Don’t look at how far you have to go, but how far you’ve come when you start to lose motivation.

Let me stress again the importance of reading labels on core ingredients… I bet you will be surprised. It is vital to your success in losing weight.

If you have any questions or would like to chat with me, please email me at kevin@valuegrub.com. I would love to hear from you!

My tips for gaining muscle/weight:

I have been strength training since June 11, 2013 (I was 25 at the time). I started at 135 pounds (5’7″) and within my first year, I was reaching 180 pounds. While focusing on squatting as much weight as possible, I reached my heaviest at 205 lbs. All this coming from someone that had trouble gaining weight all my life.
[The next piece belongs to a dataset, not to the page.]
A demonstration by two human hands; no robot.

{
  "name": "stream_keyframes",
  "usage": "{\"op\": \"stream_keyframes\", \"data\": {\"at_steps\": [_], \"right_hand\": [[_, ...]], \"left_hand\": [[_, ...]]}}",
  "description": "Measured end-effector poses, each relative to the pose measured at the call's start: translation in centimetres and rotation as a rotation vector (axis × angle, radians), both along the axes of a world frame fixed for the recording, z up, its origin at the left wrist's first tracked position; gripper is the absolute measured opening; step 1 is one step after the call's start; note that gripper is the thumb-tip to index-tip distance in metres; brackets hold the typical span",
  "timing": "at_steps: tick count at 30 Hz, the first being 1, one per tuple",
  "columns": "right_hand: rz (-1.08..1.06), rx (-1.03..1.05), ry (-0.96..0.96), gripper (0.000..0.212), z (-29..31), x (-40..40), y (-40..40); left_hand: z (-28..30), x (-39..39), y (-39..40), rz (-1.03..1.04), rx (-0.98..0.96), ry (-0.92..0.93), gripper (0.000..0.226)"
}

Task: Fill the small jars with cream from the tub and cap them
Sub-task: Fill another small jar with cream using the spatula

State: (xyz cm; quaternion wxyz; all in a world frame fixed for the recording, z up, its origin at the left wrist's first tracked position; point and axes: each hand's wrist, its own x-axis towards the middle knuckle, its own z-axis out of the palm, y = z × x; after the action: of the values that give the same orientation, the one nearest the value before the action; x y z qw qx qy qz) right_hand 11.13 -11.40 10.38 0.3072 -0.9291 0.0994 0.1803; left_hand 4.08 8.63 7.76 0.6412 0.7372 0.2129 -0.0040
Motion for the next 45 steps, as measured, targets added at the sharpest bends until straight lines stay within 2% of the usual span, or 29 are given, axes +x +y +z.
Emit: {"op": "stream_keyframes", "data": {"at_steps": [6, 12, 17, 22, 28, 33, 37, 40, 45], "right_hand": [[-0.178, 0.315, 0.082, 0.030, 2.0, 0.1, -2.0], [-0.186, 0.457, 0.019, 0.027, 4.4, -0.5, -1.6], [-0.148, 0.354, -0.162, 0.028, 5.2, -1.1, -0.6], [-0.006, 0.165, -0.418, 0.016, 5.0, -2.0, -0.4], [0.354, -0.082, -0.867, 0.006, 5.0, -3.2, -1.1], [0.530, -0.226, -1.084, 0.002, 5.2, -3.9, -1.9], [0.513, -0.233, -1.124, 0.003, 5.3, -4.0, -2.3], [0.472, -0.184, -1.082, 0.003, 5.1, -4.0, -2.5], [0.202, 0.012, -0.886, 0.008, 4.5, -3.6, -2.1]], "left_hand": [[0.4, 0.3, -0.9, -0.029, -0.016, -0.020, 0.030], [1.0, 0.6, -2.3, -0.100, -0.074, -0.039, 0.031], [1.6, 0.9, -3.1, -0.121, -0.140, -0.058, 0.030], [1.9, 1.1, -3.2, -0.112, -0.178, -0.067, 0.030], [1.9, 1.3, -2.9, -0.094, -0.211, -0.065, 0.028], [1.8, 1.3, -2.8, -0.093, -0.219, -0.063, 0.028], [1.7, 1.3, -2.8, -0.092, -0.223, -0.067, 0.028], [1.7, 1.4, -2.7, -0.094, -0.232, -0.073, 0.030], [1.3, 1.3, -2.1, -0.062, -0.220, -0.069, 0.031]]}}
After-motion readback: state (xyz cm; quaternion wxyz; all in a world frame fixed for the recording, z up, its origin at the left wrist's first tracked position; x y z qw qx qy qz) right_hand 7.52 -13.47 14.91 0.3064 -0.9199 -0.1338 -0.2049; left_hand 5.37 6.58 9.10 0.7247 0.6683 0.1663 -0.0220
Every meal, I ate in excess while not being completely reckless. I would eat as much high-protein food as possible, even though it wasn’t lean (chuck, aka burgers were my forté). Every burger was plan, no condiments or cheese. I would eat about 50g of protein per sitting (which at my muscle mass, about 15 grams of protein were wasted) to reach 700+ calories per meal. I ate to eat, it became a chore.
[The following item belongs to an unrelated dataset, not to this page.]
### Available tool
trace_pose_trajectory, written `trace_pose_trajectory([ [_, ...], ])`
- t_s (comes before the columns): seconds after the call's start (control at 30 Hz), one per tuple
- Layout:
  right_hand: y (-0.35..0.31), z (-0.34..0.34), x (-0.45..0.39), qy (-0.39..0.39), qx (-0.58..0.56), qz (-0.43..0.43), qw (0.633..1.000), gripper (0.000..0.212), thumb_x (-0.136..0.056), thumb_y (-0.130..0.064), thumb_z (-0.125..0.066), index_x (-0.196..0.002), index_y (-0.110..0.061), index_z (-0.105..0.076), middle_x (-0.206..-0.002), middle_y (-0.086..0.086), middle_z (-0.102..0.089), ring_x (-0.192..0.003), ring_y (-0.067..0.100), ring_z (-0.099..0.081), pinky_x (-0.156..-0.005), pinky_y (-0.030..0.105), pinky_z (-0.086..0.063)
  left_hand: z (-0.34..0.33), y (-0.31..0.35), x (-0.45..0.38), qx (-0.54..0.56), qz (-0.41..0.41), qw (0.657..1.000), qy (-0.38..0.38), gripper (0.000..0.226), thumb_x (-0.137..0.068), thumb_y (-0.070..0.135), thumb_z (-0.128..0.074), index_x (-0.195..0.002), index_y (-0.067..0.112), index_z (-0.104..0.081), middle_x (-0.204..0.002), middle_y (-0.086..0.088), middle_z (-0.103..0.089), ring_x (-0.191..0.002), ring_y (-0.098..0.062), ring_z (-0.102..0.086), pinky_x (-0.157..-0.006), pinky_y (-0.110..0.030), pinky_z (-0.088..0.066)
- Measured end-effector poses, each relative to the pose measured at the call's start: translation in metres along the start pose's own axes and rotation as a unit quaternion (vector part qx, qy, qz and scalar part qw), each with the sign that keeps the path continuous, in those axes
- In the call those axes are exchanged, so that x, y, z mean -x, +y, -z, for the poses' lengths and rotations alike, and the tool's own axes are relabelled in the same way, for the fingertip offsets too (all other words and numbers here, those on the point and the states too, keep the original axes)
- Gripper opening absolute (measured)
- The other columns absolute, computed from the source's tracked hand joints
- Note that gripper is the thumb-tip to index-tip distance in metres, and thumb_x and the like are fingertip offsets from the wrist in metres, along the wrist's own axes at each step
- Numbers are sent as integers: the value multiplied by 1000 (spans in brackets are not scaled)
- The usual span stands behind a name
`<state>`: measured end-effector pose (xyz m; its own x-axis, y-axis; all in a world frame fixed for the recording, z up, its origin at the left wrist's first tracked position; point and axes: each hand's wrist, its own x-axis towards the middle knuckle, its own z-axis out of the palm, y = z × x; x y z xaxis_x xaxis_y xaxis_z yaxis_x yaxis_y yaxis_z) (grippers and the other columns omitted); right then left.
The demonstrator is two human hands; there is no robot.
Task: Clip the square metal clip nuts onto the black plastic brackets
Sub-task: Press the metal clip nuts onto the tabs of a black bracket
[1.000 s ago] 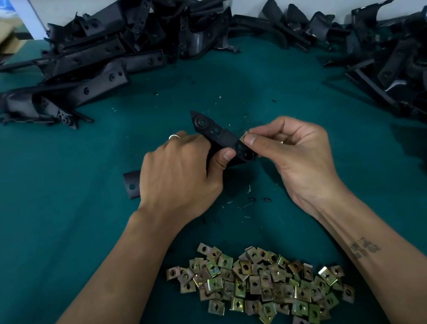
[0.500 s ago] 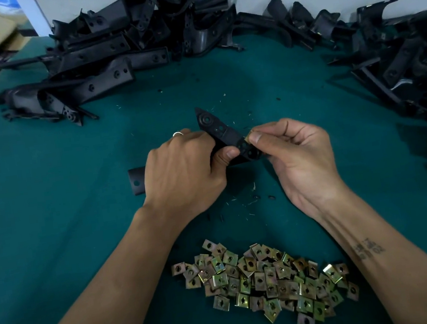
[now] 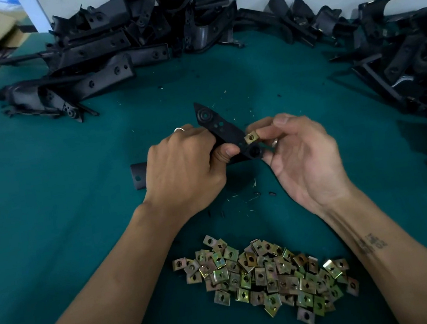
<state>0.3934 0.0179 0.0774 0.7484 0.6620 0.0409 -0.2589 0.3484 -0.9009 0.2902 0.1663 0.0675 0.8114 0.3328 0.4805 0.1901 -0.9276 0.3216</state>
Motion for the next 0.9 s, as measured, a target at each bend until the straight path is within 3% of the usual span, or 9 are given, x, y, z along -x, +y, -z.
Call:
trace_pose_trajectory([
  [0.23, 1, 1, 3, -28, 67, -1, 997, 20, -89, -19, -51, -79, -3, -58, -94, 15, -66, -101, 32, -61, -85, 41, -49, 0, -1, 0, -3, -10, 1000, -16, 67, -95, 64, -24, -90, 16, -71, -83, 1, -66, -77, -30, -60, -54, -33, -33],
  [0.4, 4, -1, 4, -39, 89, 0, 995, 23, -90, -20, -50, -79, -2, -58, -96, 18, -65, -95, 30, -61, -78, 34, -49, 0, 0, 1, -9, -24, 999, -20, 58, -95, 57, -30, -88, 15, -69, -80, 0, -65, -74, -32, -59, -54, -32, -30],
  [0.53, -2, 1, 6, -47, 68, -14, 996, 33, -97, -24, -46, -91, 3, -64, -112, 29, -62, -108, 35, -62, -93, 44, -53, -1, -2, -1, -11, -3, 1000, -19, 56, -96, 58, -30, -90, 16, -66, -84, -2, -65, -76, -34, -59, -56, -33, -30],
  [0.63, -9, 13, 16, -17, 101, -30, 994, 39, -108, -22, -41, -100, 5, -67, -114, 20, -67, -110, 27, -65, -101, 41, -54, -5, 0, -1, -44, -15, 998, -31, 57, -97, 60, -30, -90, 16, -65, -88, -4, -66, -79, -36, -61, -57, -35, -33],
  [0.77, -19, 44, 51, 48, 179, -16, 983, 22, -99, 6, -51, -101, -1, -72, -103, 16, -69, -91, 23, -64, -84, 29, -50, -8, 4, 3, -42, -44, 998, -34, 65, -99, 63, -24, -80, 11, -59, -83, -8, -64, -71, -37, -60, -55, -33, -30],
  [0.9, -32, 69, 110, 9, 339, 31, 940, 25, -84, 9, -70, -91, -14, -78, -94, 14, -65, -83, 23, -56, -75, 30, -42, -6, 4, 3, -19, -49, 999, -15, 54, -101, 57, -28, -70, 15, -41, -73, -8, -58, -62, -35, -55, -53, -32, -29],
])
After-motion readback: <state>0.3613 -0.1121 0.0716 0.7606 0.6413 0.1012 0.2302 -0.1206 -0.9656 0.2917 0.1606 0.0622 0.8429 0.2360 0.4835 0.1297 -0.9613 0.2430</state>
Before we continue, a quick note on the section below. Everyone has their own opinion on how to manage their diet when building muscle. Everyone thinks they’re right and will fight to the death to prove it. The tips below are intended as a stepping stone, I suggest you cater it to your lifestyle and goals.
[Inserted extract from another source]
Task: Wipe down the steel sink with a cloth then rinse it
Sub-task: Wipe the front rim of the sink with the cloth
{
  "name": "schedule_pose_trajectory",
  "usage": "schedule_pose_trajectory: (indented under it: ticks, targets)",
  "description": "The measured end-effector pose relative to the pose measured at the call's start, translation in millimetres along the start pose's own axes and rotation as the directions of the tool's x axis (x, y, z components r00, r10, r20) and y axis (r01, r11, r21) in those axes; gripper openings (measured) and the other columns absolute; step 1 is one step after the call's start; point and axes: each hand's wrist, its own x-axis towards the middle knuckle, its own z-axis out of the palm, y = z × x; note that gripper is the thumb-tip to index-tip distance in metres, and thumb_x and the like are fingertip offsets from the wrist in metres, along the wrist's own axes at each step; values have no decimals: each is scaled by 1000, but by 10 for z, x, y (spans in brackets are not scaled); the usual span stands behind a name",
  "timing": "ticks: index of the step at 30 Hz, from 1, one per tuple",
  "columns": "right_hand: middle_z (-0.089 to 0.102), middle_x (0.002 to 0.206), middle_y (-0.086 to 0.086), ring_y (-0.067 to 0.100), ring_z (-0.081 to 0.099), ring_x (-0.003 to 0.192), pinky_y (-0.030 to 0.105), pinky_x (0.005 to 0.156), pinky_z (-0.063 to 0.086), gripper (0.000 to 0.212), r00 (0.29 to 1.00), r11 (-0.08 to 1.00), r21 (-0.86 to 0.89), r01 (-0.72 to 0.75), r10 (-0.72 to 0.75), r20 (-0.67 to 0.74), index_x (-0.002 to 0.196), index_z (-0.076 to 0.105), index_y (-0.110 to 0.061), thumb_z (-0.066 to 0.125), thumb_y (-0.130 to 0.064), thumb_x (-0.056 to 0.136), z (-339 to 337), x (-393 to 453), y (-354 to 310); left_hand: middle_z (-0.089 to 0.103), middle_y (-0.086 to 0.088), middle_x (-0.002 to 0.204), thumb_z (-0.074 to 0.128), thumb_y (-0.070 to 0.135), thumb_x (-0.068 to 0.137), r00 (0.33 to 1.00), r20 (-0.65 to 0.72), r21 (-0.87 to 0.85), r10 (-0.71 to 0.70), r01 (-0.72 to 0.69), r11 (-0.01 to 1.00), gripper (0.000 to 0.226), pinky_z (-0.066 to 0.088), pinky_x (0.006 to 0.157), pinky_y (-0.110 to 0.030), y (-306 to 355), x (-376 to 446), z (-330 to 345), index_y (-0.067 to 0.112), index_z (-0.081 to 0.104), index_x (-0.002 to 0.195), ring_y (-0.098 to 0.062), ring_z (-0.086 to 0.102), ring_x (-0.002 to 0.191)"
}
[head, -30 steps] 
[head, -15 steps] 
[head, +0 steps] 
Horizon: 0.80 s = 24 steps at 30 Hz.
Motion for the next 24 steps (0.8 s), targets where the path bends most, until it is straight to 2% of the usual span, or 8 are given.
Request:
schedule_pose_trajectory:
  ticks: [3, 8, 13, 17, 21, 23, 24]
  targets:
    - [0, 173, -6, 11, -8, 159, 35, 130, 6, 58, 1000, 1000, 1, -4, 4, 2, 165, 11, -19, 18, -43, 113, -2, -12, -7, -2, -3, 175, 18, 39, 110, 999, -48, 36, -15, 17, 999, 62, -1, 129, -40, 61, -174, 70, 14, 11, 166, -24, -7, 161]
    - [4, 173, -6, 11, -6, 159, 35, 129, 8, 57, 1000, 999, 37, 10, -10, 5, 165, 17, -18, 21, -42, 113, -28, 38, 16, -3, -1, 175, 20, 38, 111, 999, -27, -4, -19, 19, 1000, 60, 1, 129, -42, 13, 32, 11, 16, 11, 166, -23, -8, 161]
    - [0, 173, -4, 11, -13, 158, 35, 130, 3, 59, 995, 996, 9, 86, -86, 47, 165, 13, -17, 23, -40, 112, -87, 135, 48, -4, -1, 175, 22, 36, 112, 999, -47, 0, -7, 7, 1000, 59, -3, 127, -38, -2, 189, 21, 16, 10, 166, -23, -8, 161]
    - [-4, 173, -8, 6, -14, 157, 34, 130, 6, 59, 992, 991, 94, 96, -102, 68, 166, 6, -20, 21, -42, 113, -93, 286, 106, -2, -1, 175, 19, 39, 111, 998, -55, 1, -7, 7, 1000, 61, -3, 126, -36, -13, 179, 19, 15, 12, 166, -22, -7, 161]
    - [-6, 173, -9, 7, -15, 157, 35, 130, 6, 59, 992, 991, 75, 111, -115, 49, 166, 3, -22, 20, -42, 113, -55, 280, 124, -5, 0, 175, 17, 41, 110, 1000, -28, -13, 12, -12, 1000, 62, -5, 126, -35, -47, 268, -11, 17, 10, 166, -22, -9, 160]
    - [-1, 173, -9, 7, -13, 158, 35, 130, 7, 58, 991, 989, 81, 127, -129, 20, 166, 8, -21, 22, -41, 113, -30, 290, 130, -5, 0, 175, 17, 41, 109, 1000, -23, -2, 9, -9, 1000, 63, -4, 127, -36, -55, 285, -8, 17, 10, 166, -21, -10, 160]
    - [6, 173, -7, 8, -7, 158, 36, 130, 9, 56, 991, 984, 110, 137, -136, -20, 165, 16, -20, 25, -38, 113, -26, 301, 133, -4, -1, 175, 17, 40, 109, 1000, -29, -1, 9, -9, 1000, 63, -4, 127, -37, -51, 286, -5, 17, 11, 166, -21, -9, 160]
Time for some non-definitive bullet points:

Eat more than you burn.

  • Eat breakfast! Don’t skip the most important meal of the day.
  • Don’t be reckless. Go for high calorie but ignore ingredients/condiments that don’t attribute to your overall goal.
  • Don’t forget to eat. I know that sounds crazy but sometimes life gets in the way and you go hungry. Try not to allow that hunger feeling to go on for too long. Plan out your day if necessary. Mixed nuts, granola bars, tuna/cracker sets, etc. should hold you over.
  • After working out, fill your body with simple carbs. Apple sauce, fruit, baby food, dried raisins/craisins, poptarts, etc. (This is a light snack, not a meal.)
  • Eat real food (i.e., a protein with white rice) after your post-workout snack. If you’re in a pinch, a protein shake will work, but add some real food to it. Balance out all that milk protein. Milk, banana, a little peanut butter, and protein powder. Just remember real food is always better than protein powder, this is not a substitute.
  • Eat before you workout! Consider not eating garbage (like fast food) before working out. Personally, I cook up some pasta (season your water with salt) and just eat that 30 to 60 minutes before lifting. This creates good/clean energy and a nice pump.
  • If you’re pressed for time, consider pre-making all your meals. Buy meat or fish in bulk at Costco/Sam’s Club/BJ’s (tenderloin is cheap and lean). I would bake it with salt, pepper, mojo. Weight out a 6 – 8 oz serving with a cup of white rice or sweet potato, into tupperware and into the freezer. It would yield about 12 meals (about 2 – 3 bucks per serving). You can omit the carb depending on your goals, or make some with and some without the carb.
  • If you want a snack, grab some yogurt or cottage cheese. Cottage cheese is a great snack before bed as the protein is slow digesting.
  • Spend your green on food before supplements. I don’t spend much money on supplements, my stack consists of, a multivitamin, fish oils, creatine, L-arginine (morning/night), and coffee/expresso as a pre-workout.